Prezes Izb Rolniczych Wiktor Szmulewicz uważa, że rolnicy powinni mieć naliczoną składkę od podatku gruntowego, który w tej chwili zastępuje podatek dochodowy. Odnosząc się do zaproponowanego docelowego rozwiązania, które miałoby wejść w życie po 2013 r., po wprowadzeniu rachunkowości w rolnictwie, Izby zwracają uwagę, że "zdaniem ekonomistów wpływy z podatku dochodowego od działalności rolniczej na pewno nie będą większe niż wpływy z podatku rolnego".

Wicepremier, minister gospodarki Waldemar Pawlak powiedział podczas poniedziałkowego spotkania z dziennikarzami, że obecnie "na stole" są dwa projekty dotyczące składki rentowej.

PSL chce uwzględnienia parytetu dochodowego

"Ze strony PSL-u zwracamy uwagę na potrzebę uwzględniania parytetu dochodowego. Dlatego mówimy, że składka byłaby uzasadniona dla gospodarstw powyżej 15 hektarów. Pan premier w tym przypadku bardzo precyzyjnie w expose zarysował nieco odmienne stanowisko, zaczynając już od 6 hektarów" - powiedział.
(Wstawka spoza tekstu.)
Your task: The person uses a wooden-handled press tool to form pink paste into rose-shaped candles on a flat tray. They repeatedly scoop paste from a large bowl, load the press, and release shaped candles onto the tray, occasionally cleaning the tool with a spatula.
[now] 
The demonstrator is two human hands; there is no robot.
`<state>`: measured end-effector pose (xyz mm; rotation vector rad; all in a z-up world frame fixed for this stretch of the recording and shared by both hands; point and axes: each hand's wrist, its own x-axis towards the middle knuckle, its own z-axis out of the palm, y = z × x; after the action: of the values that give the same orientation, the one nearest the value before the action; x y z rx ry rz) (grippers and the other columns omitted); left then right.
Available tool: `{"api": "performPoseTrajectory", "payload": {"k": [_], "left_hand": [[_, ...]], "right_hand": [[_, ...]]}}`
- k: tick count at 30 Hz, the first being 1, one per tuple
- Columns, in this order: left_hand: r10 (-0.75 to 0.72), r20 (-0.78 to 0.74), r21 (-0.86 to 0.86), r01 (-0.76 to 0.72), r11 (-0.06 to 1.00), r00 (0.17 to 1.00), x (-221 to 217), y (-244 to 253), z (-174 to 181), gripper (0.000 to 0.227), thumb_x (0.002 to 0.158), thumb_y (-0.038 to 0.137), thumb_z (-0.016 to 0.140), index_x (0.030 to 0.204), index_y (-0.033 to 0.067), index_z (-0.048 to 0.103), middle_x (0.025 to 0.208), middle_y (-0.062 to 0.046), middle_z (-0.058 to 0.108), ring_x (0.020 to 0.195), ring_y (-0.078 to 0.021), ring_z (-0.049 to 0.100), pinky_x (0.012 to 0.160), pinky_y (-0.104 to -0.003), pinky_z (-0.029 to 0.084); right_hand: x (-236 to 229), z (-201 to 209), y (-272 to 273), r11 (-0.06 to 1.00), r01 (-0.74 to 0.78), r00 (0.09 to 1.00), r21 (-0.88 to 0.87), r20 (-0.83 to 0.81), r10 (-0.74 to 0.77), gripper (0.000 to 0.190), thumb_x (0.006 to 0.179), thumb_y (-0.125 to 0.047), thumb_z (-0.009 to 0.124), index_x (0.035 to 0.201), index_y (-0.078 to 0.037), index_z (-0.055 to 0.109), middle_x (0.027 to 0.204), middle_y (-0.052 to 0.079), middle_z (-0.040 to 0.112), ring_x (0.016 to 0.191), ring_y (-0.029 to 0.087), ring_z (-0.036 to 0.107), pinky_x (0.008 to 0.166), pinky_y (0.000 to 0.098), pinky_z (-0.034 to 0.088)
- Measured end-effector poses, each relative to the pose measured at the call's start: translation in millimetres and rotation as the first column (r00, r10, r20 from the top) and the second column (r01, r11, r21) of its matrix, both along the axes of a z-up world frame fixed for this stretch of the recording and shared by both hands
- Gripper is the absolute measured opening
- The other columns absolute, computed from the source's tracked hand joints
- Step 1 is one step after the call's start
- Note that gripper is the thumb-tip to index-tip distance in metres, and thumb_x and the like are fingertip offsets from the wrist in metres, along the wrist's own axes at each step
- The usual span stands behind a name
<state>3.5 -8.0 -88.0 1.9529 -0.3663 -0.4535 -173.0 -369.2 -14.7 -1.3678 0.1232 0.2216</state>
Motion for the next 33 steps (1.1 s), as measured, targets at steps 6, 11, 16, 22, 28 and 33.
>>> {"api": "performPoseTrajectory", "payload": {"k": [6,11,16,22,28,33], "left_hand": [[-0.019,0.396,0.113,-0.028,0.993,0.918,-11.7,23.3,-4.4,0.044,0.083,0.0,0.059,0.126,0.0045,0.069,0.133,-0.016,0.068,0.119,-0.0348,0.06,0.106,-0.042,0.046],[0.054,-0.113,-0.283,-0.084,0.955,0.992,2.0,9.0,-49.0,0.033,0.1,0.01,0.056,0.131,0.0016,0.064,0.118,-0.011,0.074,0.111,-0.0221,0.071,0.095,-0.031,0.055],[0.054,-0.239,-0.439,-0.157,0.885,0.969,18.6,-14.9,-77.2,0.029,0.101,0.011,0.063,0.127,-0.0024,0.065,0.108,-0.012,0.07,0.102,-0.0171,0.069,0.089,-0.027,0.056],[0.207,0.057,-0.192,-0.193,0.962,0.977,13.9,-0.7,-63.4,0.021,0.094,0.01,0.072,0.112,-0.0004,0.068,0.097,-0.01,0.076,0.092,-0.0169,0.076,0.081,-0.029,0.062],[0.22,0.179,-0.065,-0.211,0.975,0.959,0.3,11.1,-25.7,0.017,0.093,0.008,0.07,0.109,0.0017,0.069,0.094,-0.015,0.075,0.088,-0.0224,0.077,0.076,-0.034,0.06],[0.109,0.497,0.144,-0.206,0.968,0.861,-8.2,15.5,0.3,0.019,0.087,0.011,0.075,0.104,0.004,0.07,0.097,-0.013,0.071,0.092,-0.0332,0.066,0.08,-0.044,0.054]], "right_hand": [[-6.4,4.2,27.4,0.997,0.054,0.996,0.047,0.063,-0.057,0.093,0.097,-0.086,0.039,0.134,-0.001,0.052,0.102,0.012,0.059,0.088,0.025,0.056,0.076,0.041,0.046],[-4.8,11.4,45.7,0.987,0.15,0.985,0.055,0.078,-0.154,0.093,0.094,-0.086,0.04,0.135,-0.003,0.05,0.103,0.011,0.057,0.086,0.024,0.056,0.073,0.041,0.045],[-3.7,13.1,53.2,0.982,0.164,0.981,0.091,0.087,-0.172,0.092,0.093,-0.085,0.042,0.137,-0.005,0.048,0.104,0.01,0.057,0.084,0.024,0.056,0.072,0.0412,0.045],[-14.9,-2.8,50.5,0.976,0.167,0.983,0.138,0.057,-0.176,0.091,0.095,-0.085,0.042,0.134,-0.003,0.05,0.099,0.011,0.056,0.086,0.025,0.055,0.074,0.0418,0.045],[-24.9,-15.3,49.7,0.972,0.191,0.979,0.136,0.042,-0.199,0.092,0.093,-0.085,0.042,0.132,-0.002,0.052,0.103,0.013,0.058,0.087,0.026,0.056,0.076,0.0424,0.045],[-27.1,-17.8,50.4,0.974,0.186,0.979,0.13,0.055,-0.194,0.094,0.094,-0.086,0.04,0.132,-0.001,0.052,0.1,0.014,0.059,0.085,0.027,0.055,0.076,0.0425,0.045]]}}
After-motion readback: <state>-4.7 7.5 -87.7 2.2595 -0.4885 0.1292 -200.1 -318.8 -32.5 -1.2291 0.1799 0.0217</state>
Pytany, czy w tej sprawie jest kompromis z PO, Pawlak powiedział: "Jutro zobaczymy. Różnica między propozycją PSL a PO - różnie jest to szacowane - wynosi między 30-60 mln zł" - poinformował. Zaznaczył, że to niewiele, zwłaszcza w obliczu 6 mld euro, które Polska zadeklarowała na dofinansowanie MFW. Zdaniem wicepremiera w sprawie jest możliwy merytoryczny kompromis. "Natomiast czy to będzie możliwe symbolicznie i politycznie, to jutro się przekonamy" - powiedział.

Dodał, że jeżeli koalicjanci nie dojdą do porozumienia na posiedzeniu rządu, to porozumienie takie będzie poszukiwane na forum Sejmu.